In the following material, identify every line holding the string "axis" and return it.

★ ★ ★ ★

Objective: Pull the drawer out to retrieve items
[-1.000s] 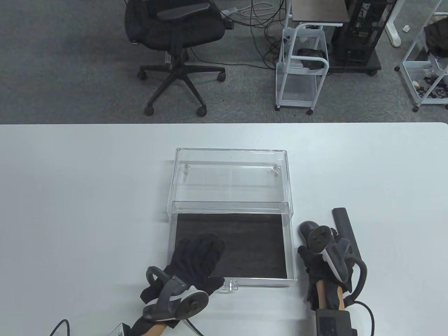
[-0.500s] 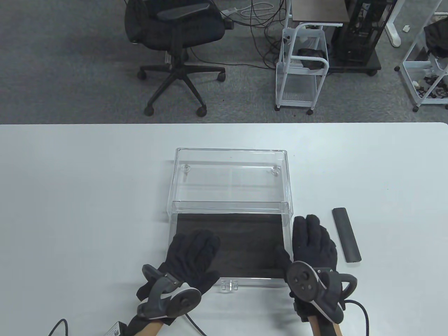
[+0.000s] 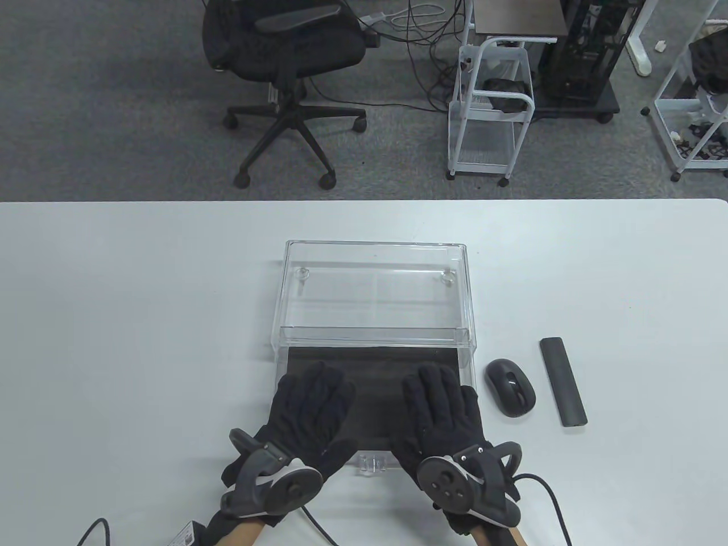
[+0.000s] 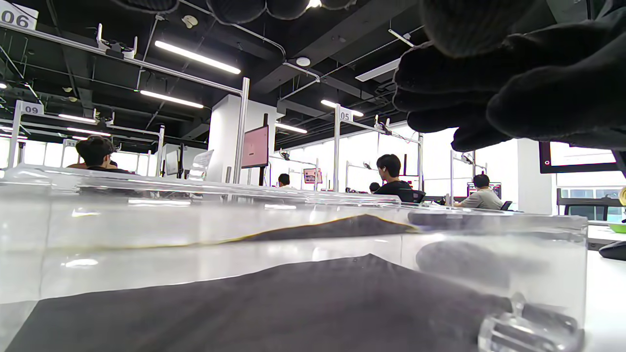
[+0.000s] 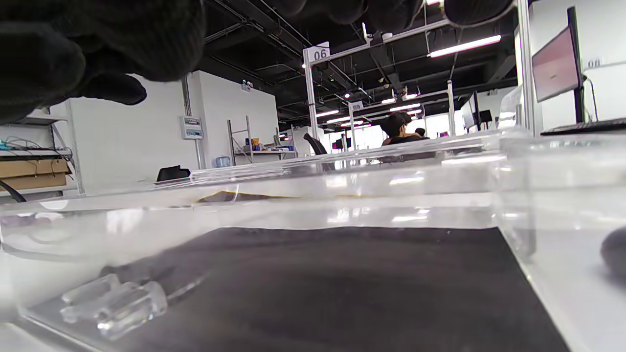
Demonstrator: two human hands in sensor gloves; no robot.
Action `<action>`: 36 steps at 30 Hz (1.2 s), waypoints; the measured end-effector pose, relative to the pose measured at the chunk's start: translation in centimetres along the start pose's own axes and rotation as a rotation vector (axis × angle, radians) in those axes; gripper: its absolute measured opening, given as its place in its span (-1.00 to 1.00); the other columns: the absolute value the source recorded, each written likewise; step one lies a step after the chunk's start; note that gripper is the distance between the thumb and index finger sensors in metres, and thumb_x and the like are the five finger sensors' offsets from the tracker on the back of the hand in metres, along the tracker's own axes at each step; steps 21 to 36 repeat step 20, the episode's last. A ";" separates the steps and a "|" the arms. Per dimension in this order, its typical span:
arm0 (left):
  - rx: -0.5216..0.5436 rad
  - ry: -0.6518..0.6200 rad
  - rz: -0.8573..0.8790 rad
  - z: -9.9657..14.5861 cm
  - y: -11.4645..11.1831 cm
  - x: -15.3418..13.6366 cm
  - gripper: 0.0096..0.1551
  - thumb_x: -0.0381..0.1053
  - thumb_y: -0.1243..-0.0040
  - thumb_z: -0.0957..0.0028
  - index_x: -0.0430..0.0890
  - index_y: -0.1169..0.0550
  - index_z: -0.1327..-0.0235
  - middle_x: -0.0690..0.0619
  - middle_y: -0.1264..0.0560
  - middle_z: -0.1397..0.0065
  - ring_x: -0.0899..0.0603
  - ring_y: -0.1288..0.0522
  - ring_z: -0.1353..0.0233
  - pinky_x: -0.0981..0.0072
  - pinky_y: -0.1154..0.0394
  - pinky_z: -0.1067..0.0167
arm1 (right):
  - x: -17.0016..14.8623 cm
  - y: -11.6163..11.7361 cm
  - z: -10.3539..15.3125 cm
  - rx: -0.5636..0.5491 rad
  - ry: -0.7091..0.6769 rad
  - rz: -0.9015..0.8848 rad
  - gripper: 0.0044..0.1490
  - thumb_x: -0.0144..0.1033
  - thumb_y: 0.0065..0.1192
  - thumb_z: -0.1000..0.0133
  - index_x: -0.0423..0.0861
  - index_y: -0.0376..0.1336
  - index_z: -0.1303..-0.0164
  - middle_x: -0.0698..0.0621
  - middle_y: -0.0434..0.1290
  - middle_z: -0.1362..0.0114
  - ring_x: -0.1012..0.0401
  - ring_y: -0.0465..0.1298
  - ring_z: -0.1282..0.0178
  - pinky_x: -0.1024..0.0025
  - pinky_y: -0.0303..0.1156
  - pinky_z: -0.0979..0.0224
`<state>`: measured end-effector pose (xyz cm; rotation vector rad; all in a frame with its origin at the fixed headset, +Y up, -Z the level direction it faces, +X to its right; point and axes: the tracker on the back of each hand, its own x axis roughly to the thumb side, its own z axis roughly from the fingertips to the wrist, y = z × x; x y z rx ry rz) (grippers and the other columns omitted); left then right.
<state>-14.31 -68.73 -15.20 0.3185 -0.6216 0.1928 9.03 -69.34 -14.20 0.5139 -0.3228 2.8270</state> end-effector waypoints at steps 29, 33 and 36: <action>0.011 -0.004 -0.006 0.0 0.0 0.1 0.10 0.37 -0.08 -0.05 -0.03 0.05 -0.73 -0.19 0.01 -0.81 -0.39 -0.05 -0.77 -0.52 -0.09 -0.52 | -0.1 0.0 0.1 0.020 -0.005 -0.024 0.25 0.26 0.13 -0.14 -0.14 -0.31 -0.78 -0.29 -0.21 -0.81 -0.29 -0.07 -0.78 -0.42 0.02 -0.61; 0.011 -0.004 -0.006 0.0 0.0 0.1 0.10 0.37 -0.08 -0.05 -0.03 0.05 -0.73 -0.19 0.01 -0.81 -0.39 -0.05 -0.77 -0.52 -0.09 -0.52 | -0.1 0.0 0.1 0.020 -0.005 -0.024 0.25 0.26 0.13 -0.14 -0.14 -0.31 -0.78 -0.29 -0.21 -0.81 -0.29 -0.07 -0.78 -0.42 0.02 -0.61; 0.011 -0.004 -0.006 0.0 0.0 0.1 0.10 0.37 -0.08 -0.05 -0.03 0.05 -0.73 -0.19 0.01 -0.81 -0.39 -0.05 -0.77 -0.52 -0.09 -0.52 | -0.1 0.0 0.1 0.020 -0.005 -0.024 0.25 0.26 0.13 -0.14 -0.14 -0.31 -0.78 -0.29 -0.21 -0.81 -0.29 -0.07 -0.78 -0.42 0.02 -0.61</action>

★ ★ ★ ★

→ **Solution to this exercise**:
Action `<action>`: 36 steps at 30 Hz (1.2 s), waypoints; the measured end-effector pose, relative to the pose measured at the chunk's start: translation in centimetres along the start pose's own axes and rotation as a rotation vector (axis × angle, radians) in those axes; gripper: its absolute measured opening, given as its place in its span (-1.00 to 1.00); the other columns: the absolute value the source recorded, each written likewise; step one lies a step after the chunk's start; note that gripper is the distance between the thumb and index finger sensors in metres, and thumb_x and the like are the five finger sensors' offsets from the tracker on the back of the hand in metres, along the tracker's own axes at each step; steps 21 to 36 repeat step 20, the episode's last. A ";" separates the steps and a "|" the arms. Per dimension in this order, its typical span:
`<state>`: measured end-effector pose (xyz cm; rotation vector rad; all in a frame with its origin at the fixed headset, +Y up, -Z the level direction it faces, +X to its right; point and axes: the tracker on the back of each hand, its own x axis roughly to the thumb side, its own z axis roughly from the fingertips to the wrist, y = z × x; x y z rx ry rz) (grippers and the other columns omitted); left then right.

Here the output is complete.